Bergeronnette magique, ramène-le vers ma demeure. — Me voici seule. Par où commencer le récit de mon amour funeste ? Qui fut la cause de mon mal ? La canéphore Anaxô, la fille d’Euboulos, allait au bois sacré d’Artémis, au milieu d’un cortège d’animaux parmi lesquels se trouvait une lionne.

Apprends d’où me vint mon amour, vénérable Sélana ! — Ma nourrice Thrakienne Theukharidas, morte depuis, et qui demeurait auprès de moi, me pria et me supplia d’aller voir le cortége, et moi, malheureuse ! je la suivis, vêtue d’une belle tunique de coton et enveloppée du manteau de Kléarista.

Apprends d’où me vint mon amour, vénérable Sélana ! — Vers le milieu de la route, à l’endroit où demeure Lykaôn, je vis Delphis et Eudamippos qui marchaient. Leur barbe était plus dorée que l’hélikhryse, et leur poitrine était plus luisante que toi, ô Sélana, car ils quittaient à l’instant les travaux du gymnase.

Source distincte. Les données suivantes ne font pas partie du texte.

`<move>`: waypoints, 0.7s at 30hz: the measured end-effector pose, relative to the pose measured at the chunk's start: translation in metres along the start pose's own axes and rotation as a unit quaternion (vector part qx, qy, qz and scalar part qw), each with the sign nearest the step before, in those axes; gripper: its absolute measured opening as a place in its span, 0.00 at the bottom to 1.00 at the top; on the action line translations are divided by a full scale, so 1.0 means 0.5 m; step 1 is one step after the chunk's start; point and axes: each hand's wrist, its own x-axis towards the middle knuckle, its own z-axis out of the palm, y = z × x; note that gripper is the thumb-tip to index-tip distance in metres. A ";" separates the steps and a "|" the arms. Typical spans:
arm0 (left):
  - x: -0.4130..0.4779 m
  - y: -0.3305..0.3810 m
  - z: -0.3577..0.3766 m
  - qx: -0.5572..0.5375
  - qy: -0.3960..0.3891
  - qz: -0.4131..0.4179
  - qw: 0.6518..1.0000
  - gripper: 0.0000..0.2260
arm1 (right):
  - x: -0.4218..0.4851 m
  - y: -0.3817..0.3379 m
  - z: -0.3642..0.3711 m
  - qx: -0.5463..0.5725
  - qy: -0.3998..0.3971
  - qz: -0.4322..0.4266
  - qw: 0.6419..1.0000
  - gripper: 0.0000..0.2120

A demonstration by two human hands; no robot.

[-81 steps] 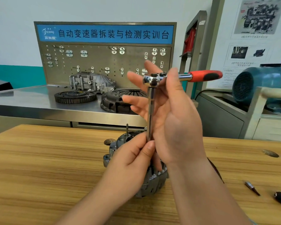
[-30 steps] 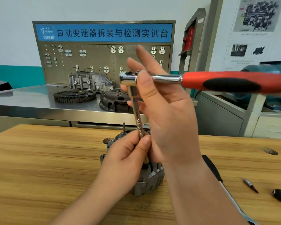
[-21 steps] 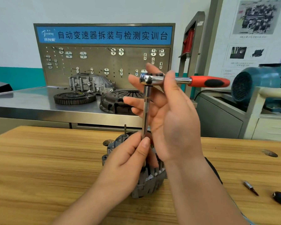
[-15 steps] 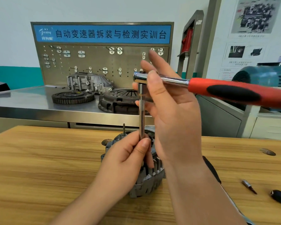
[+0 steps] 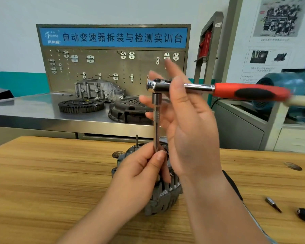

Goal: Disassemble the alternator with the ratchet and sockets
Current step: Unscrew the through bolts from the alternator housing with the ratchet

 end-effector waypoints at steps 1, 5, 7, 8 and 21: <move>0.002 0.000 0.000 0.004 0.002 -0.006 1.000 0.12 | 0.000 -0.001 0.000 -0.031 0.003 -0.040 0.999 0.14; 0.001 -0.002 -0.003 -0.007 -0.001 -0.007 1.000 0.14 | -0.002 -0.001 0.005 -0.069 -0.021 -0.080 0.994 0.14; 0.000 0.001 -0.006 -0.039 -0.010 -0.009 0.999 0.14 | -0.001 -0.004 0.005 0.000 -0.028 -0.023 0.999 0.13; 0.000 0.003 -0.007 -0.050 -0.018 -0.009 0.999 0.15 | -0.002 -0.003 0.003 0.032 -0.030 0.006 0.999 0.14; -0.001 -0.008 0.003 -0.007 0.000 0.006 1.000 0.13 | -0.001 -0.001 0.004 -0.009 -0.037 -0.046 0.998 0.15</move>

Apprends d’où me vint mon amour, vénérable Sélanal — Dès que je le vis, je fus hors de moi, et mon cœur, malheureuse ! fut tout entier blessé. Ma beauté se flétrit ; foubliai le cortége. Je ne sais comment je revins à la maison ; mais un mal aigu me dévora, et je restai couchée dix jours et dix nuits.

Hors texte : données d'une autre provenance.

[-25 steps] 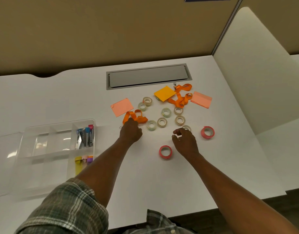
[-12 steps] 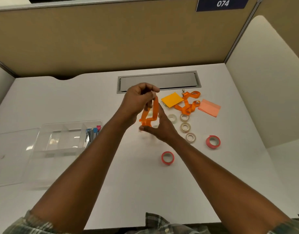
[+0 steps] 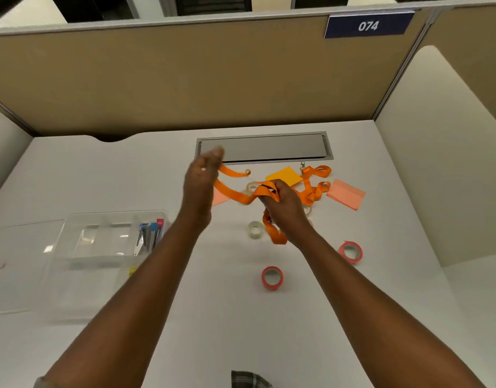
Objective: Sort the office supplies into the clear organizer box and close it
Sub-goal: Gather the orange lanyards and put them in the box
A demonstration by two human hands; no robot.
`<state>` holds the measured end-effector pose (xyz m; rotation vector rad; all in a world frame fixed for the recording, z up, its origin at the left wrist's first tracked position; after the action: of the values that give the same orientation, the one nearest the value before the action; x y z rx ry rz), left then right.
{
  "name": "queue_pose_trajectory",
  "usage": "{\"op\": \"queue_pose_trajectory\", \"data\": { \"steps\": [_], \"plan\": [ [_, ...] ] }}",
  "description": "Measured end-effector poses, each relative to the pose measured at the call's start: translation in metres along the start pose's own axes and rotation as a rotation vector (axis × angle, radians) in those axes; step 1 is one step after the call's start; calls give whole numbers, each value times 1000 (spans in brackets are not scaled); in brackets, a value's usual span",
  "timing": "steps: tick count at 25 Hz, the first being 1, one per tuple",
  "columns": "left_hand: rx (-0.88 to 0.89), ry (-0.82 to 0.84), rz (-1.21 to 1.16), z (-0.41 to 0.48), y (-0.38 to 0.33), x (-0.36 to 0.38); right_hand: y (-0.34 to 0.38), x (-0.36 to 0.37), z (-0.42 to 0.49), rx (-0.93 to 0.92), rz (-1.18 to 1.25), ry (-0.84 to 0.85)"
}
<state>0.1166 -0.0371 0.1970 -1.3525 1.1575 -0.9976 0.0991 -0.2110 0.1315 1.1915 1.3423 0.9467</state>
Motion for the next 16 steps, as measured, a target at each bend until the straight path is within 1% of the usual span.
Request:
{"op": "queue_pose_trajectory", "data": {
  "steps": [1,3,4,5,6,7,8,9,10,11,13,14,15,16],
  "plan": [
    [-18,116,94,-6,16,7,11,2,1,2,58,37],
    [-74,399,142,-18,44,24,29,7,5,101,151,123],
    [-101,501,124,-24,54,32,35,8,9,174,168,164],
    [-127,547,100,-28,63,39,37,6,13,244,160,211],
    [-163,533,74,-29,70,44,36,3,18,293,140,272],
    [-210,479,57,-28,75,45,33,-3,24,317,111,336],
    [-265,412,52,-27,80,45,28,-11,31,314,77,378],
    [-323,347,64,-26,82,43,22,-20,39,288,35,379],
    [-370,298,79,-25,84,41,13,-30,48,246,-27,321],
    [-399,265,85,-25,85,38,1,-40,58,195,-136,212],
    [-420,231,84,-26,84,32,-28,-61,79,91,-496,-18],
    [-421,224,88,-27,83,29,-43,-70,87,85,-657,-69],
    [-422,219,100,-29,82,26,-58,-77,93,121,-787,-52],
    [-421,215,114,-31,80,24,-71,-83,98,171,-900,12]
  ]
}}
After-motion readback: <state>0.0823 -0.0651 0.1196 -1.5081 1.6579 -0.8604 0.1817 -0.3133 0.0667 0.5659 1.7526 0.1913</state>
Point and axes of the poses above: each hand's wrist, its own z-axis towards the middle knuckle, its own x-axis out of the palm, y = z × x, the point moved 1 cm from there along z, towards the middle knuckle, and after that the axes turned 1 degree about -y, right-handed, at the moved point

Apprends d’où me vint mon amour, vénérable Sélana ! — Je pris la couleur de la thapsia, mes cheveux tombèrent, et la maigreur ne me laissa que les os et la peau. Chez quelle vieille magicienne ne suis-je pas entrée ! Mais le temps fuyait, et mon mal n’était point allégé.

Apprends d’où me vint mon amour, vénérable Sélana !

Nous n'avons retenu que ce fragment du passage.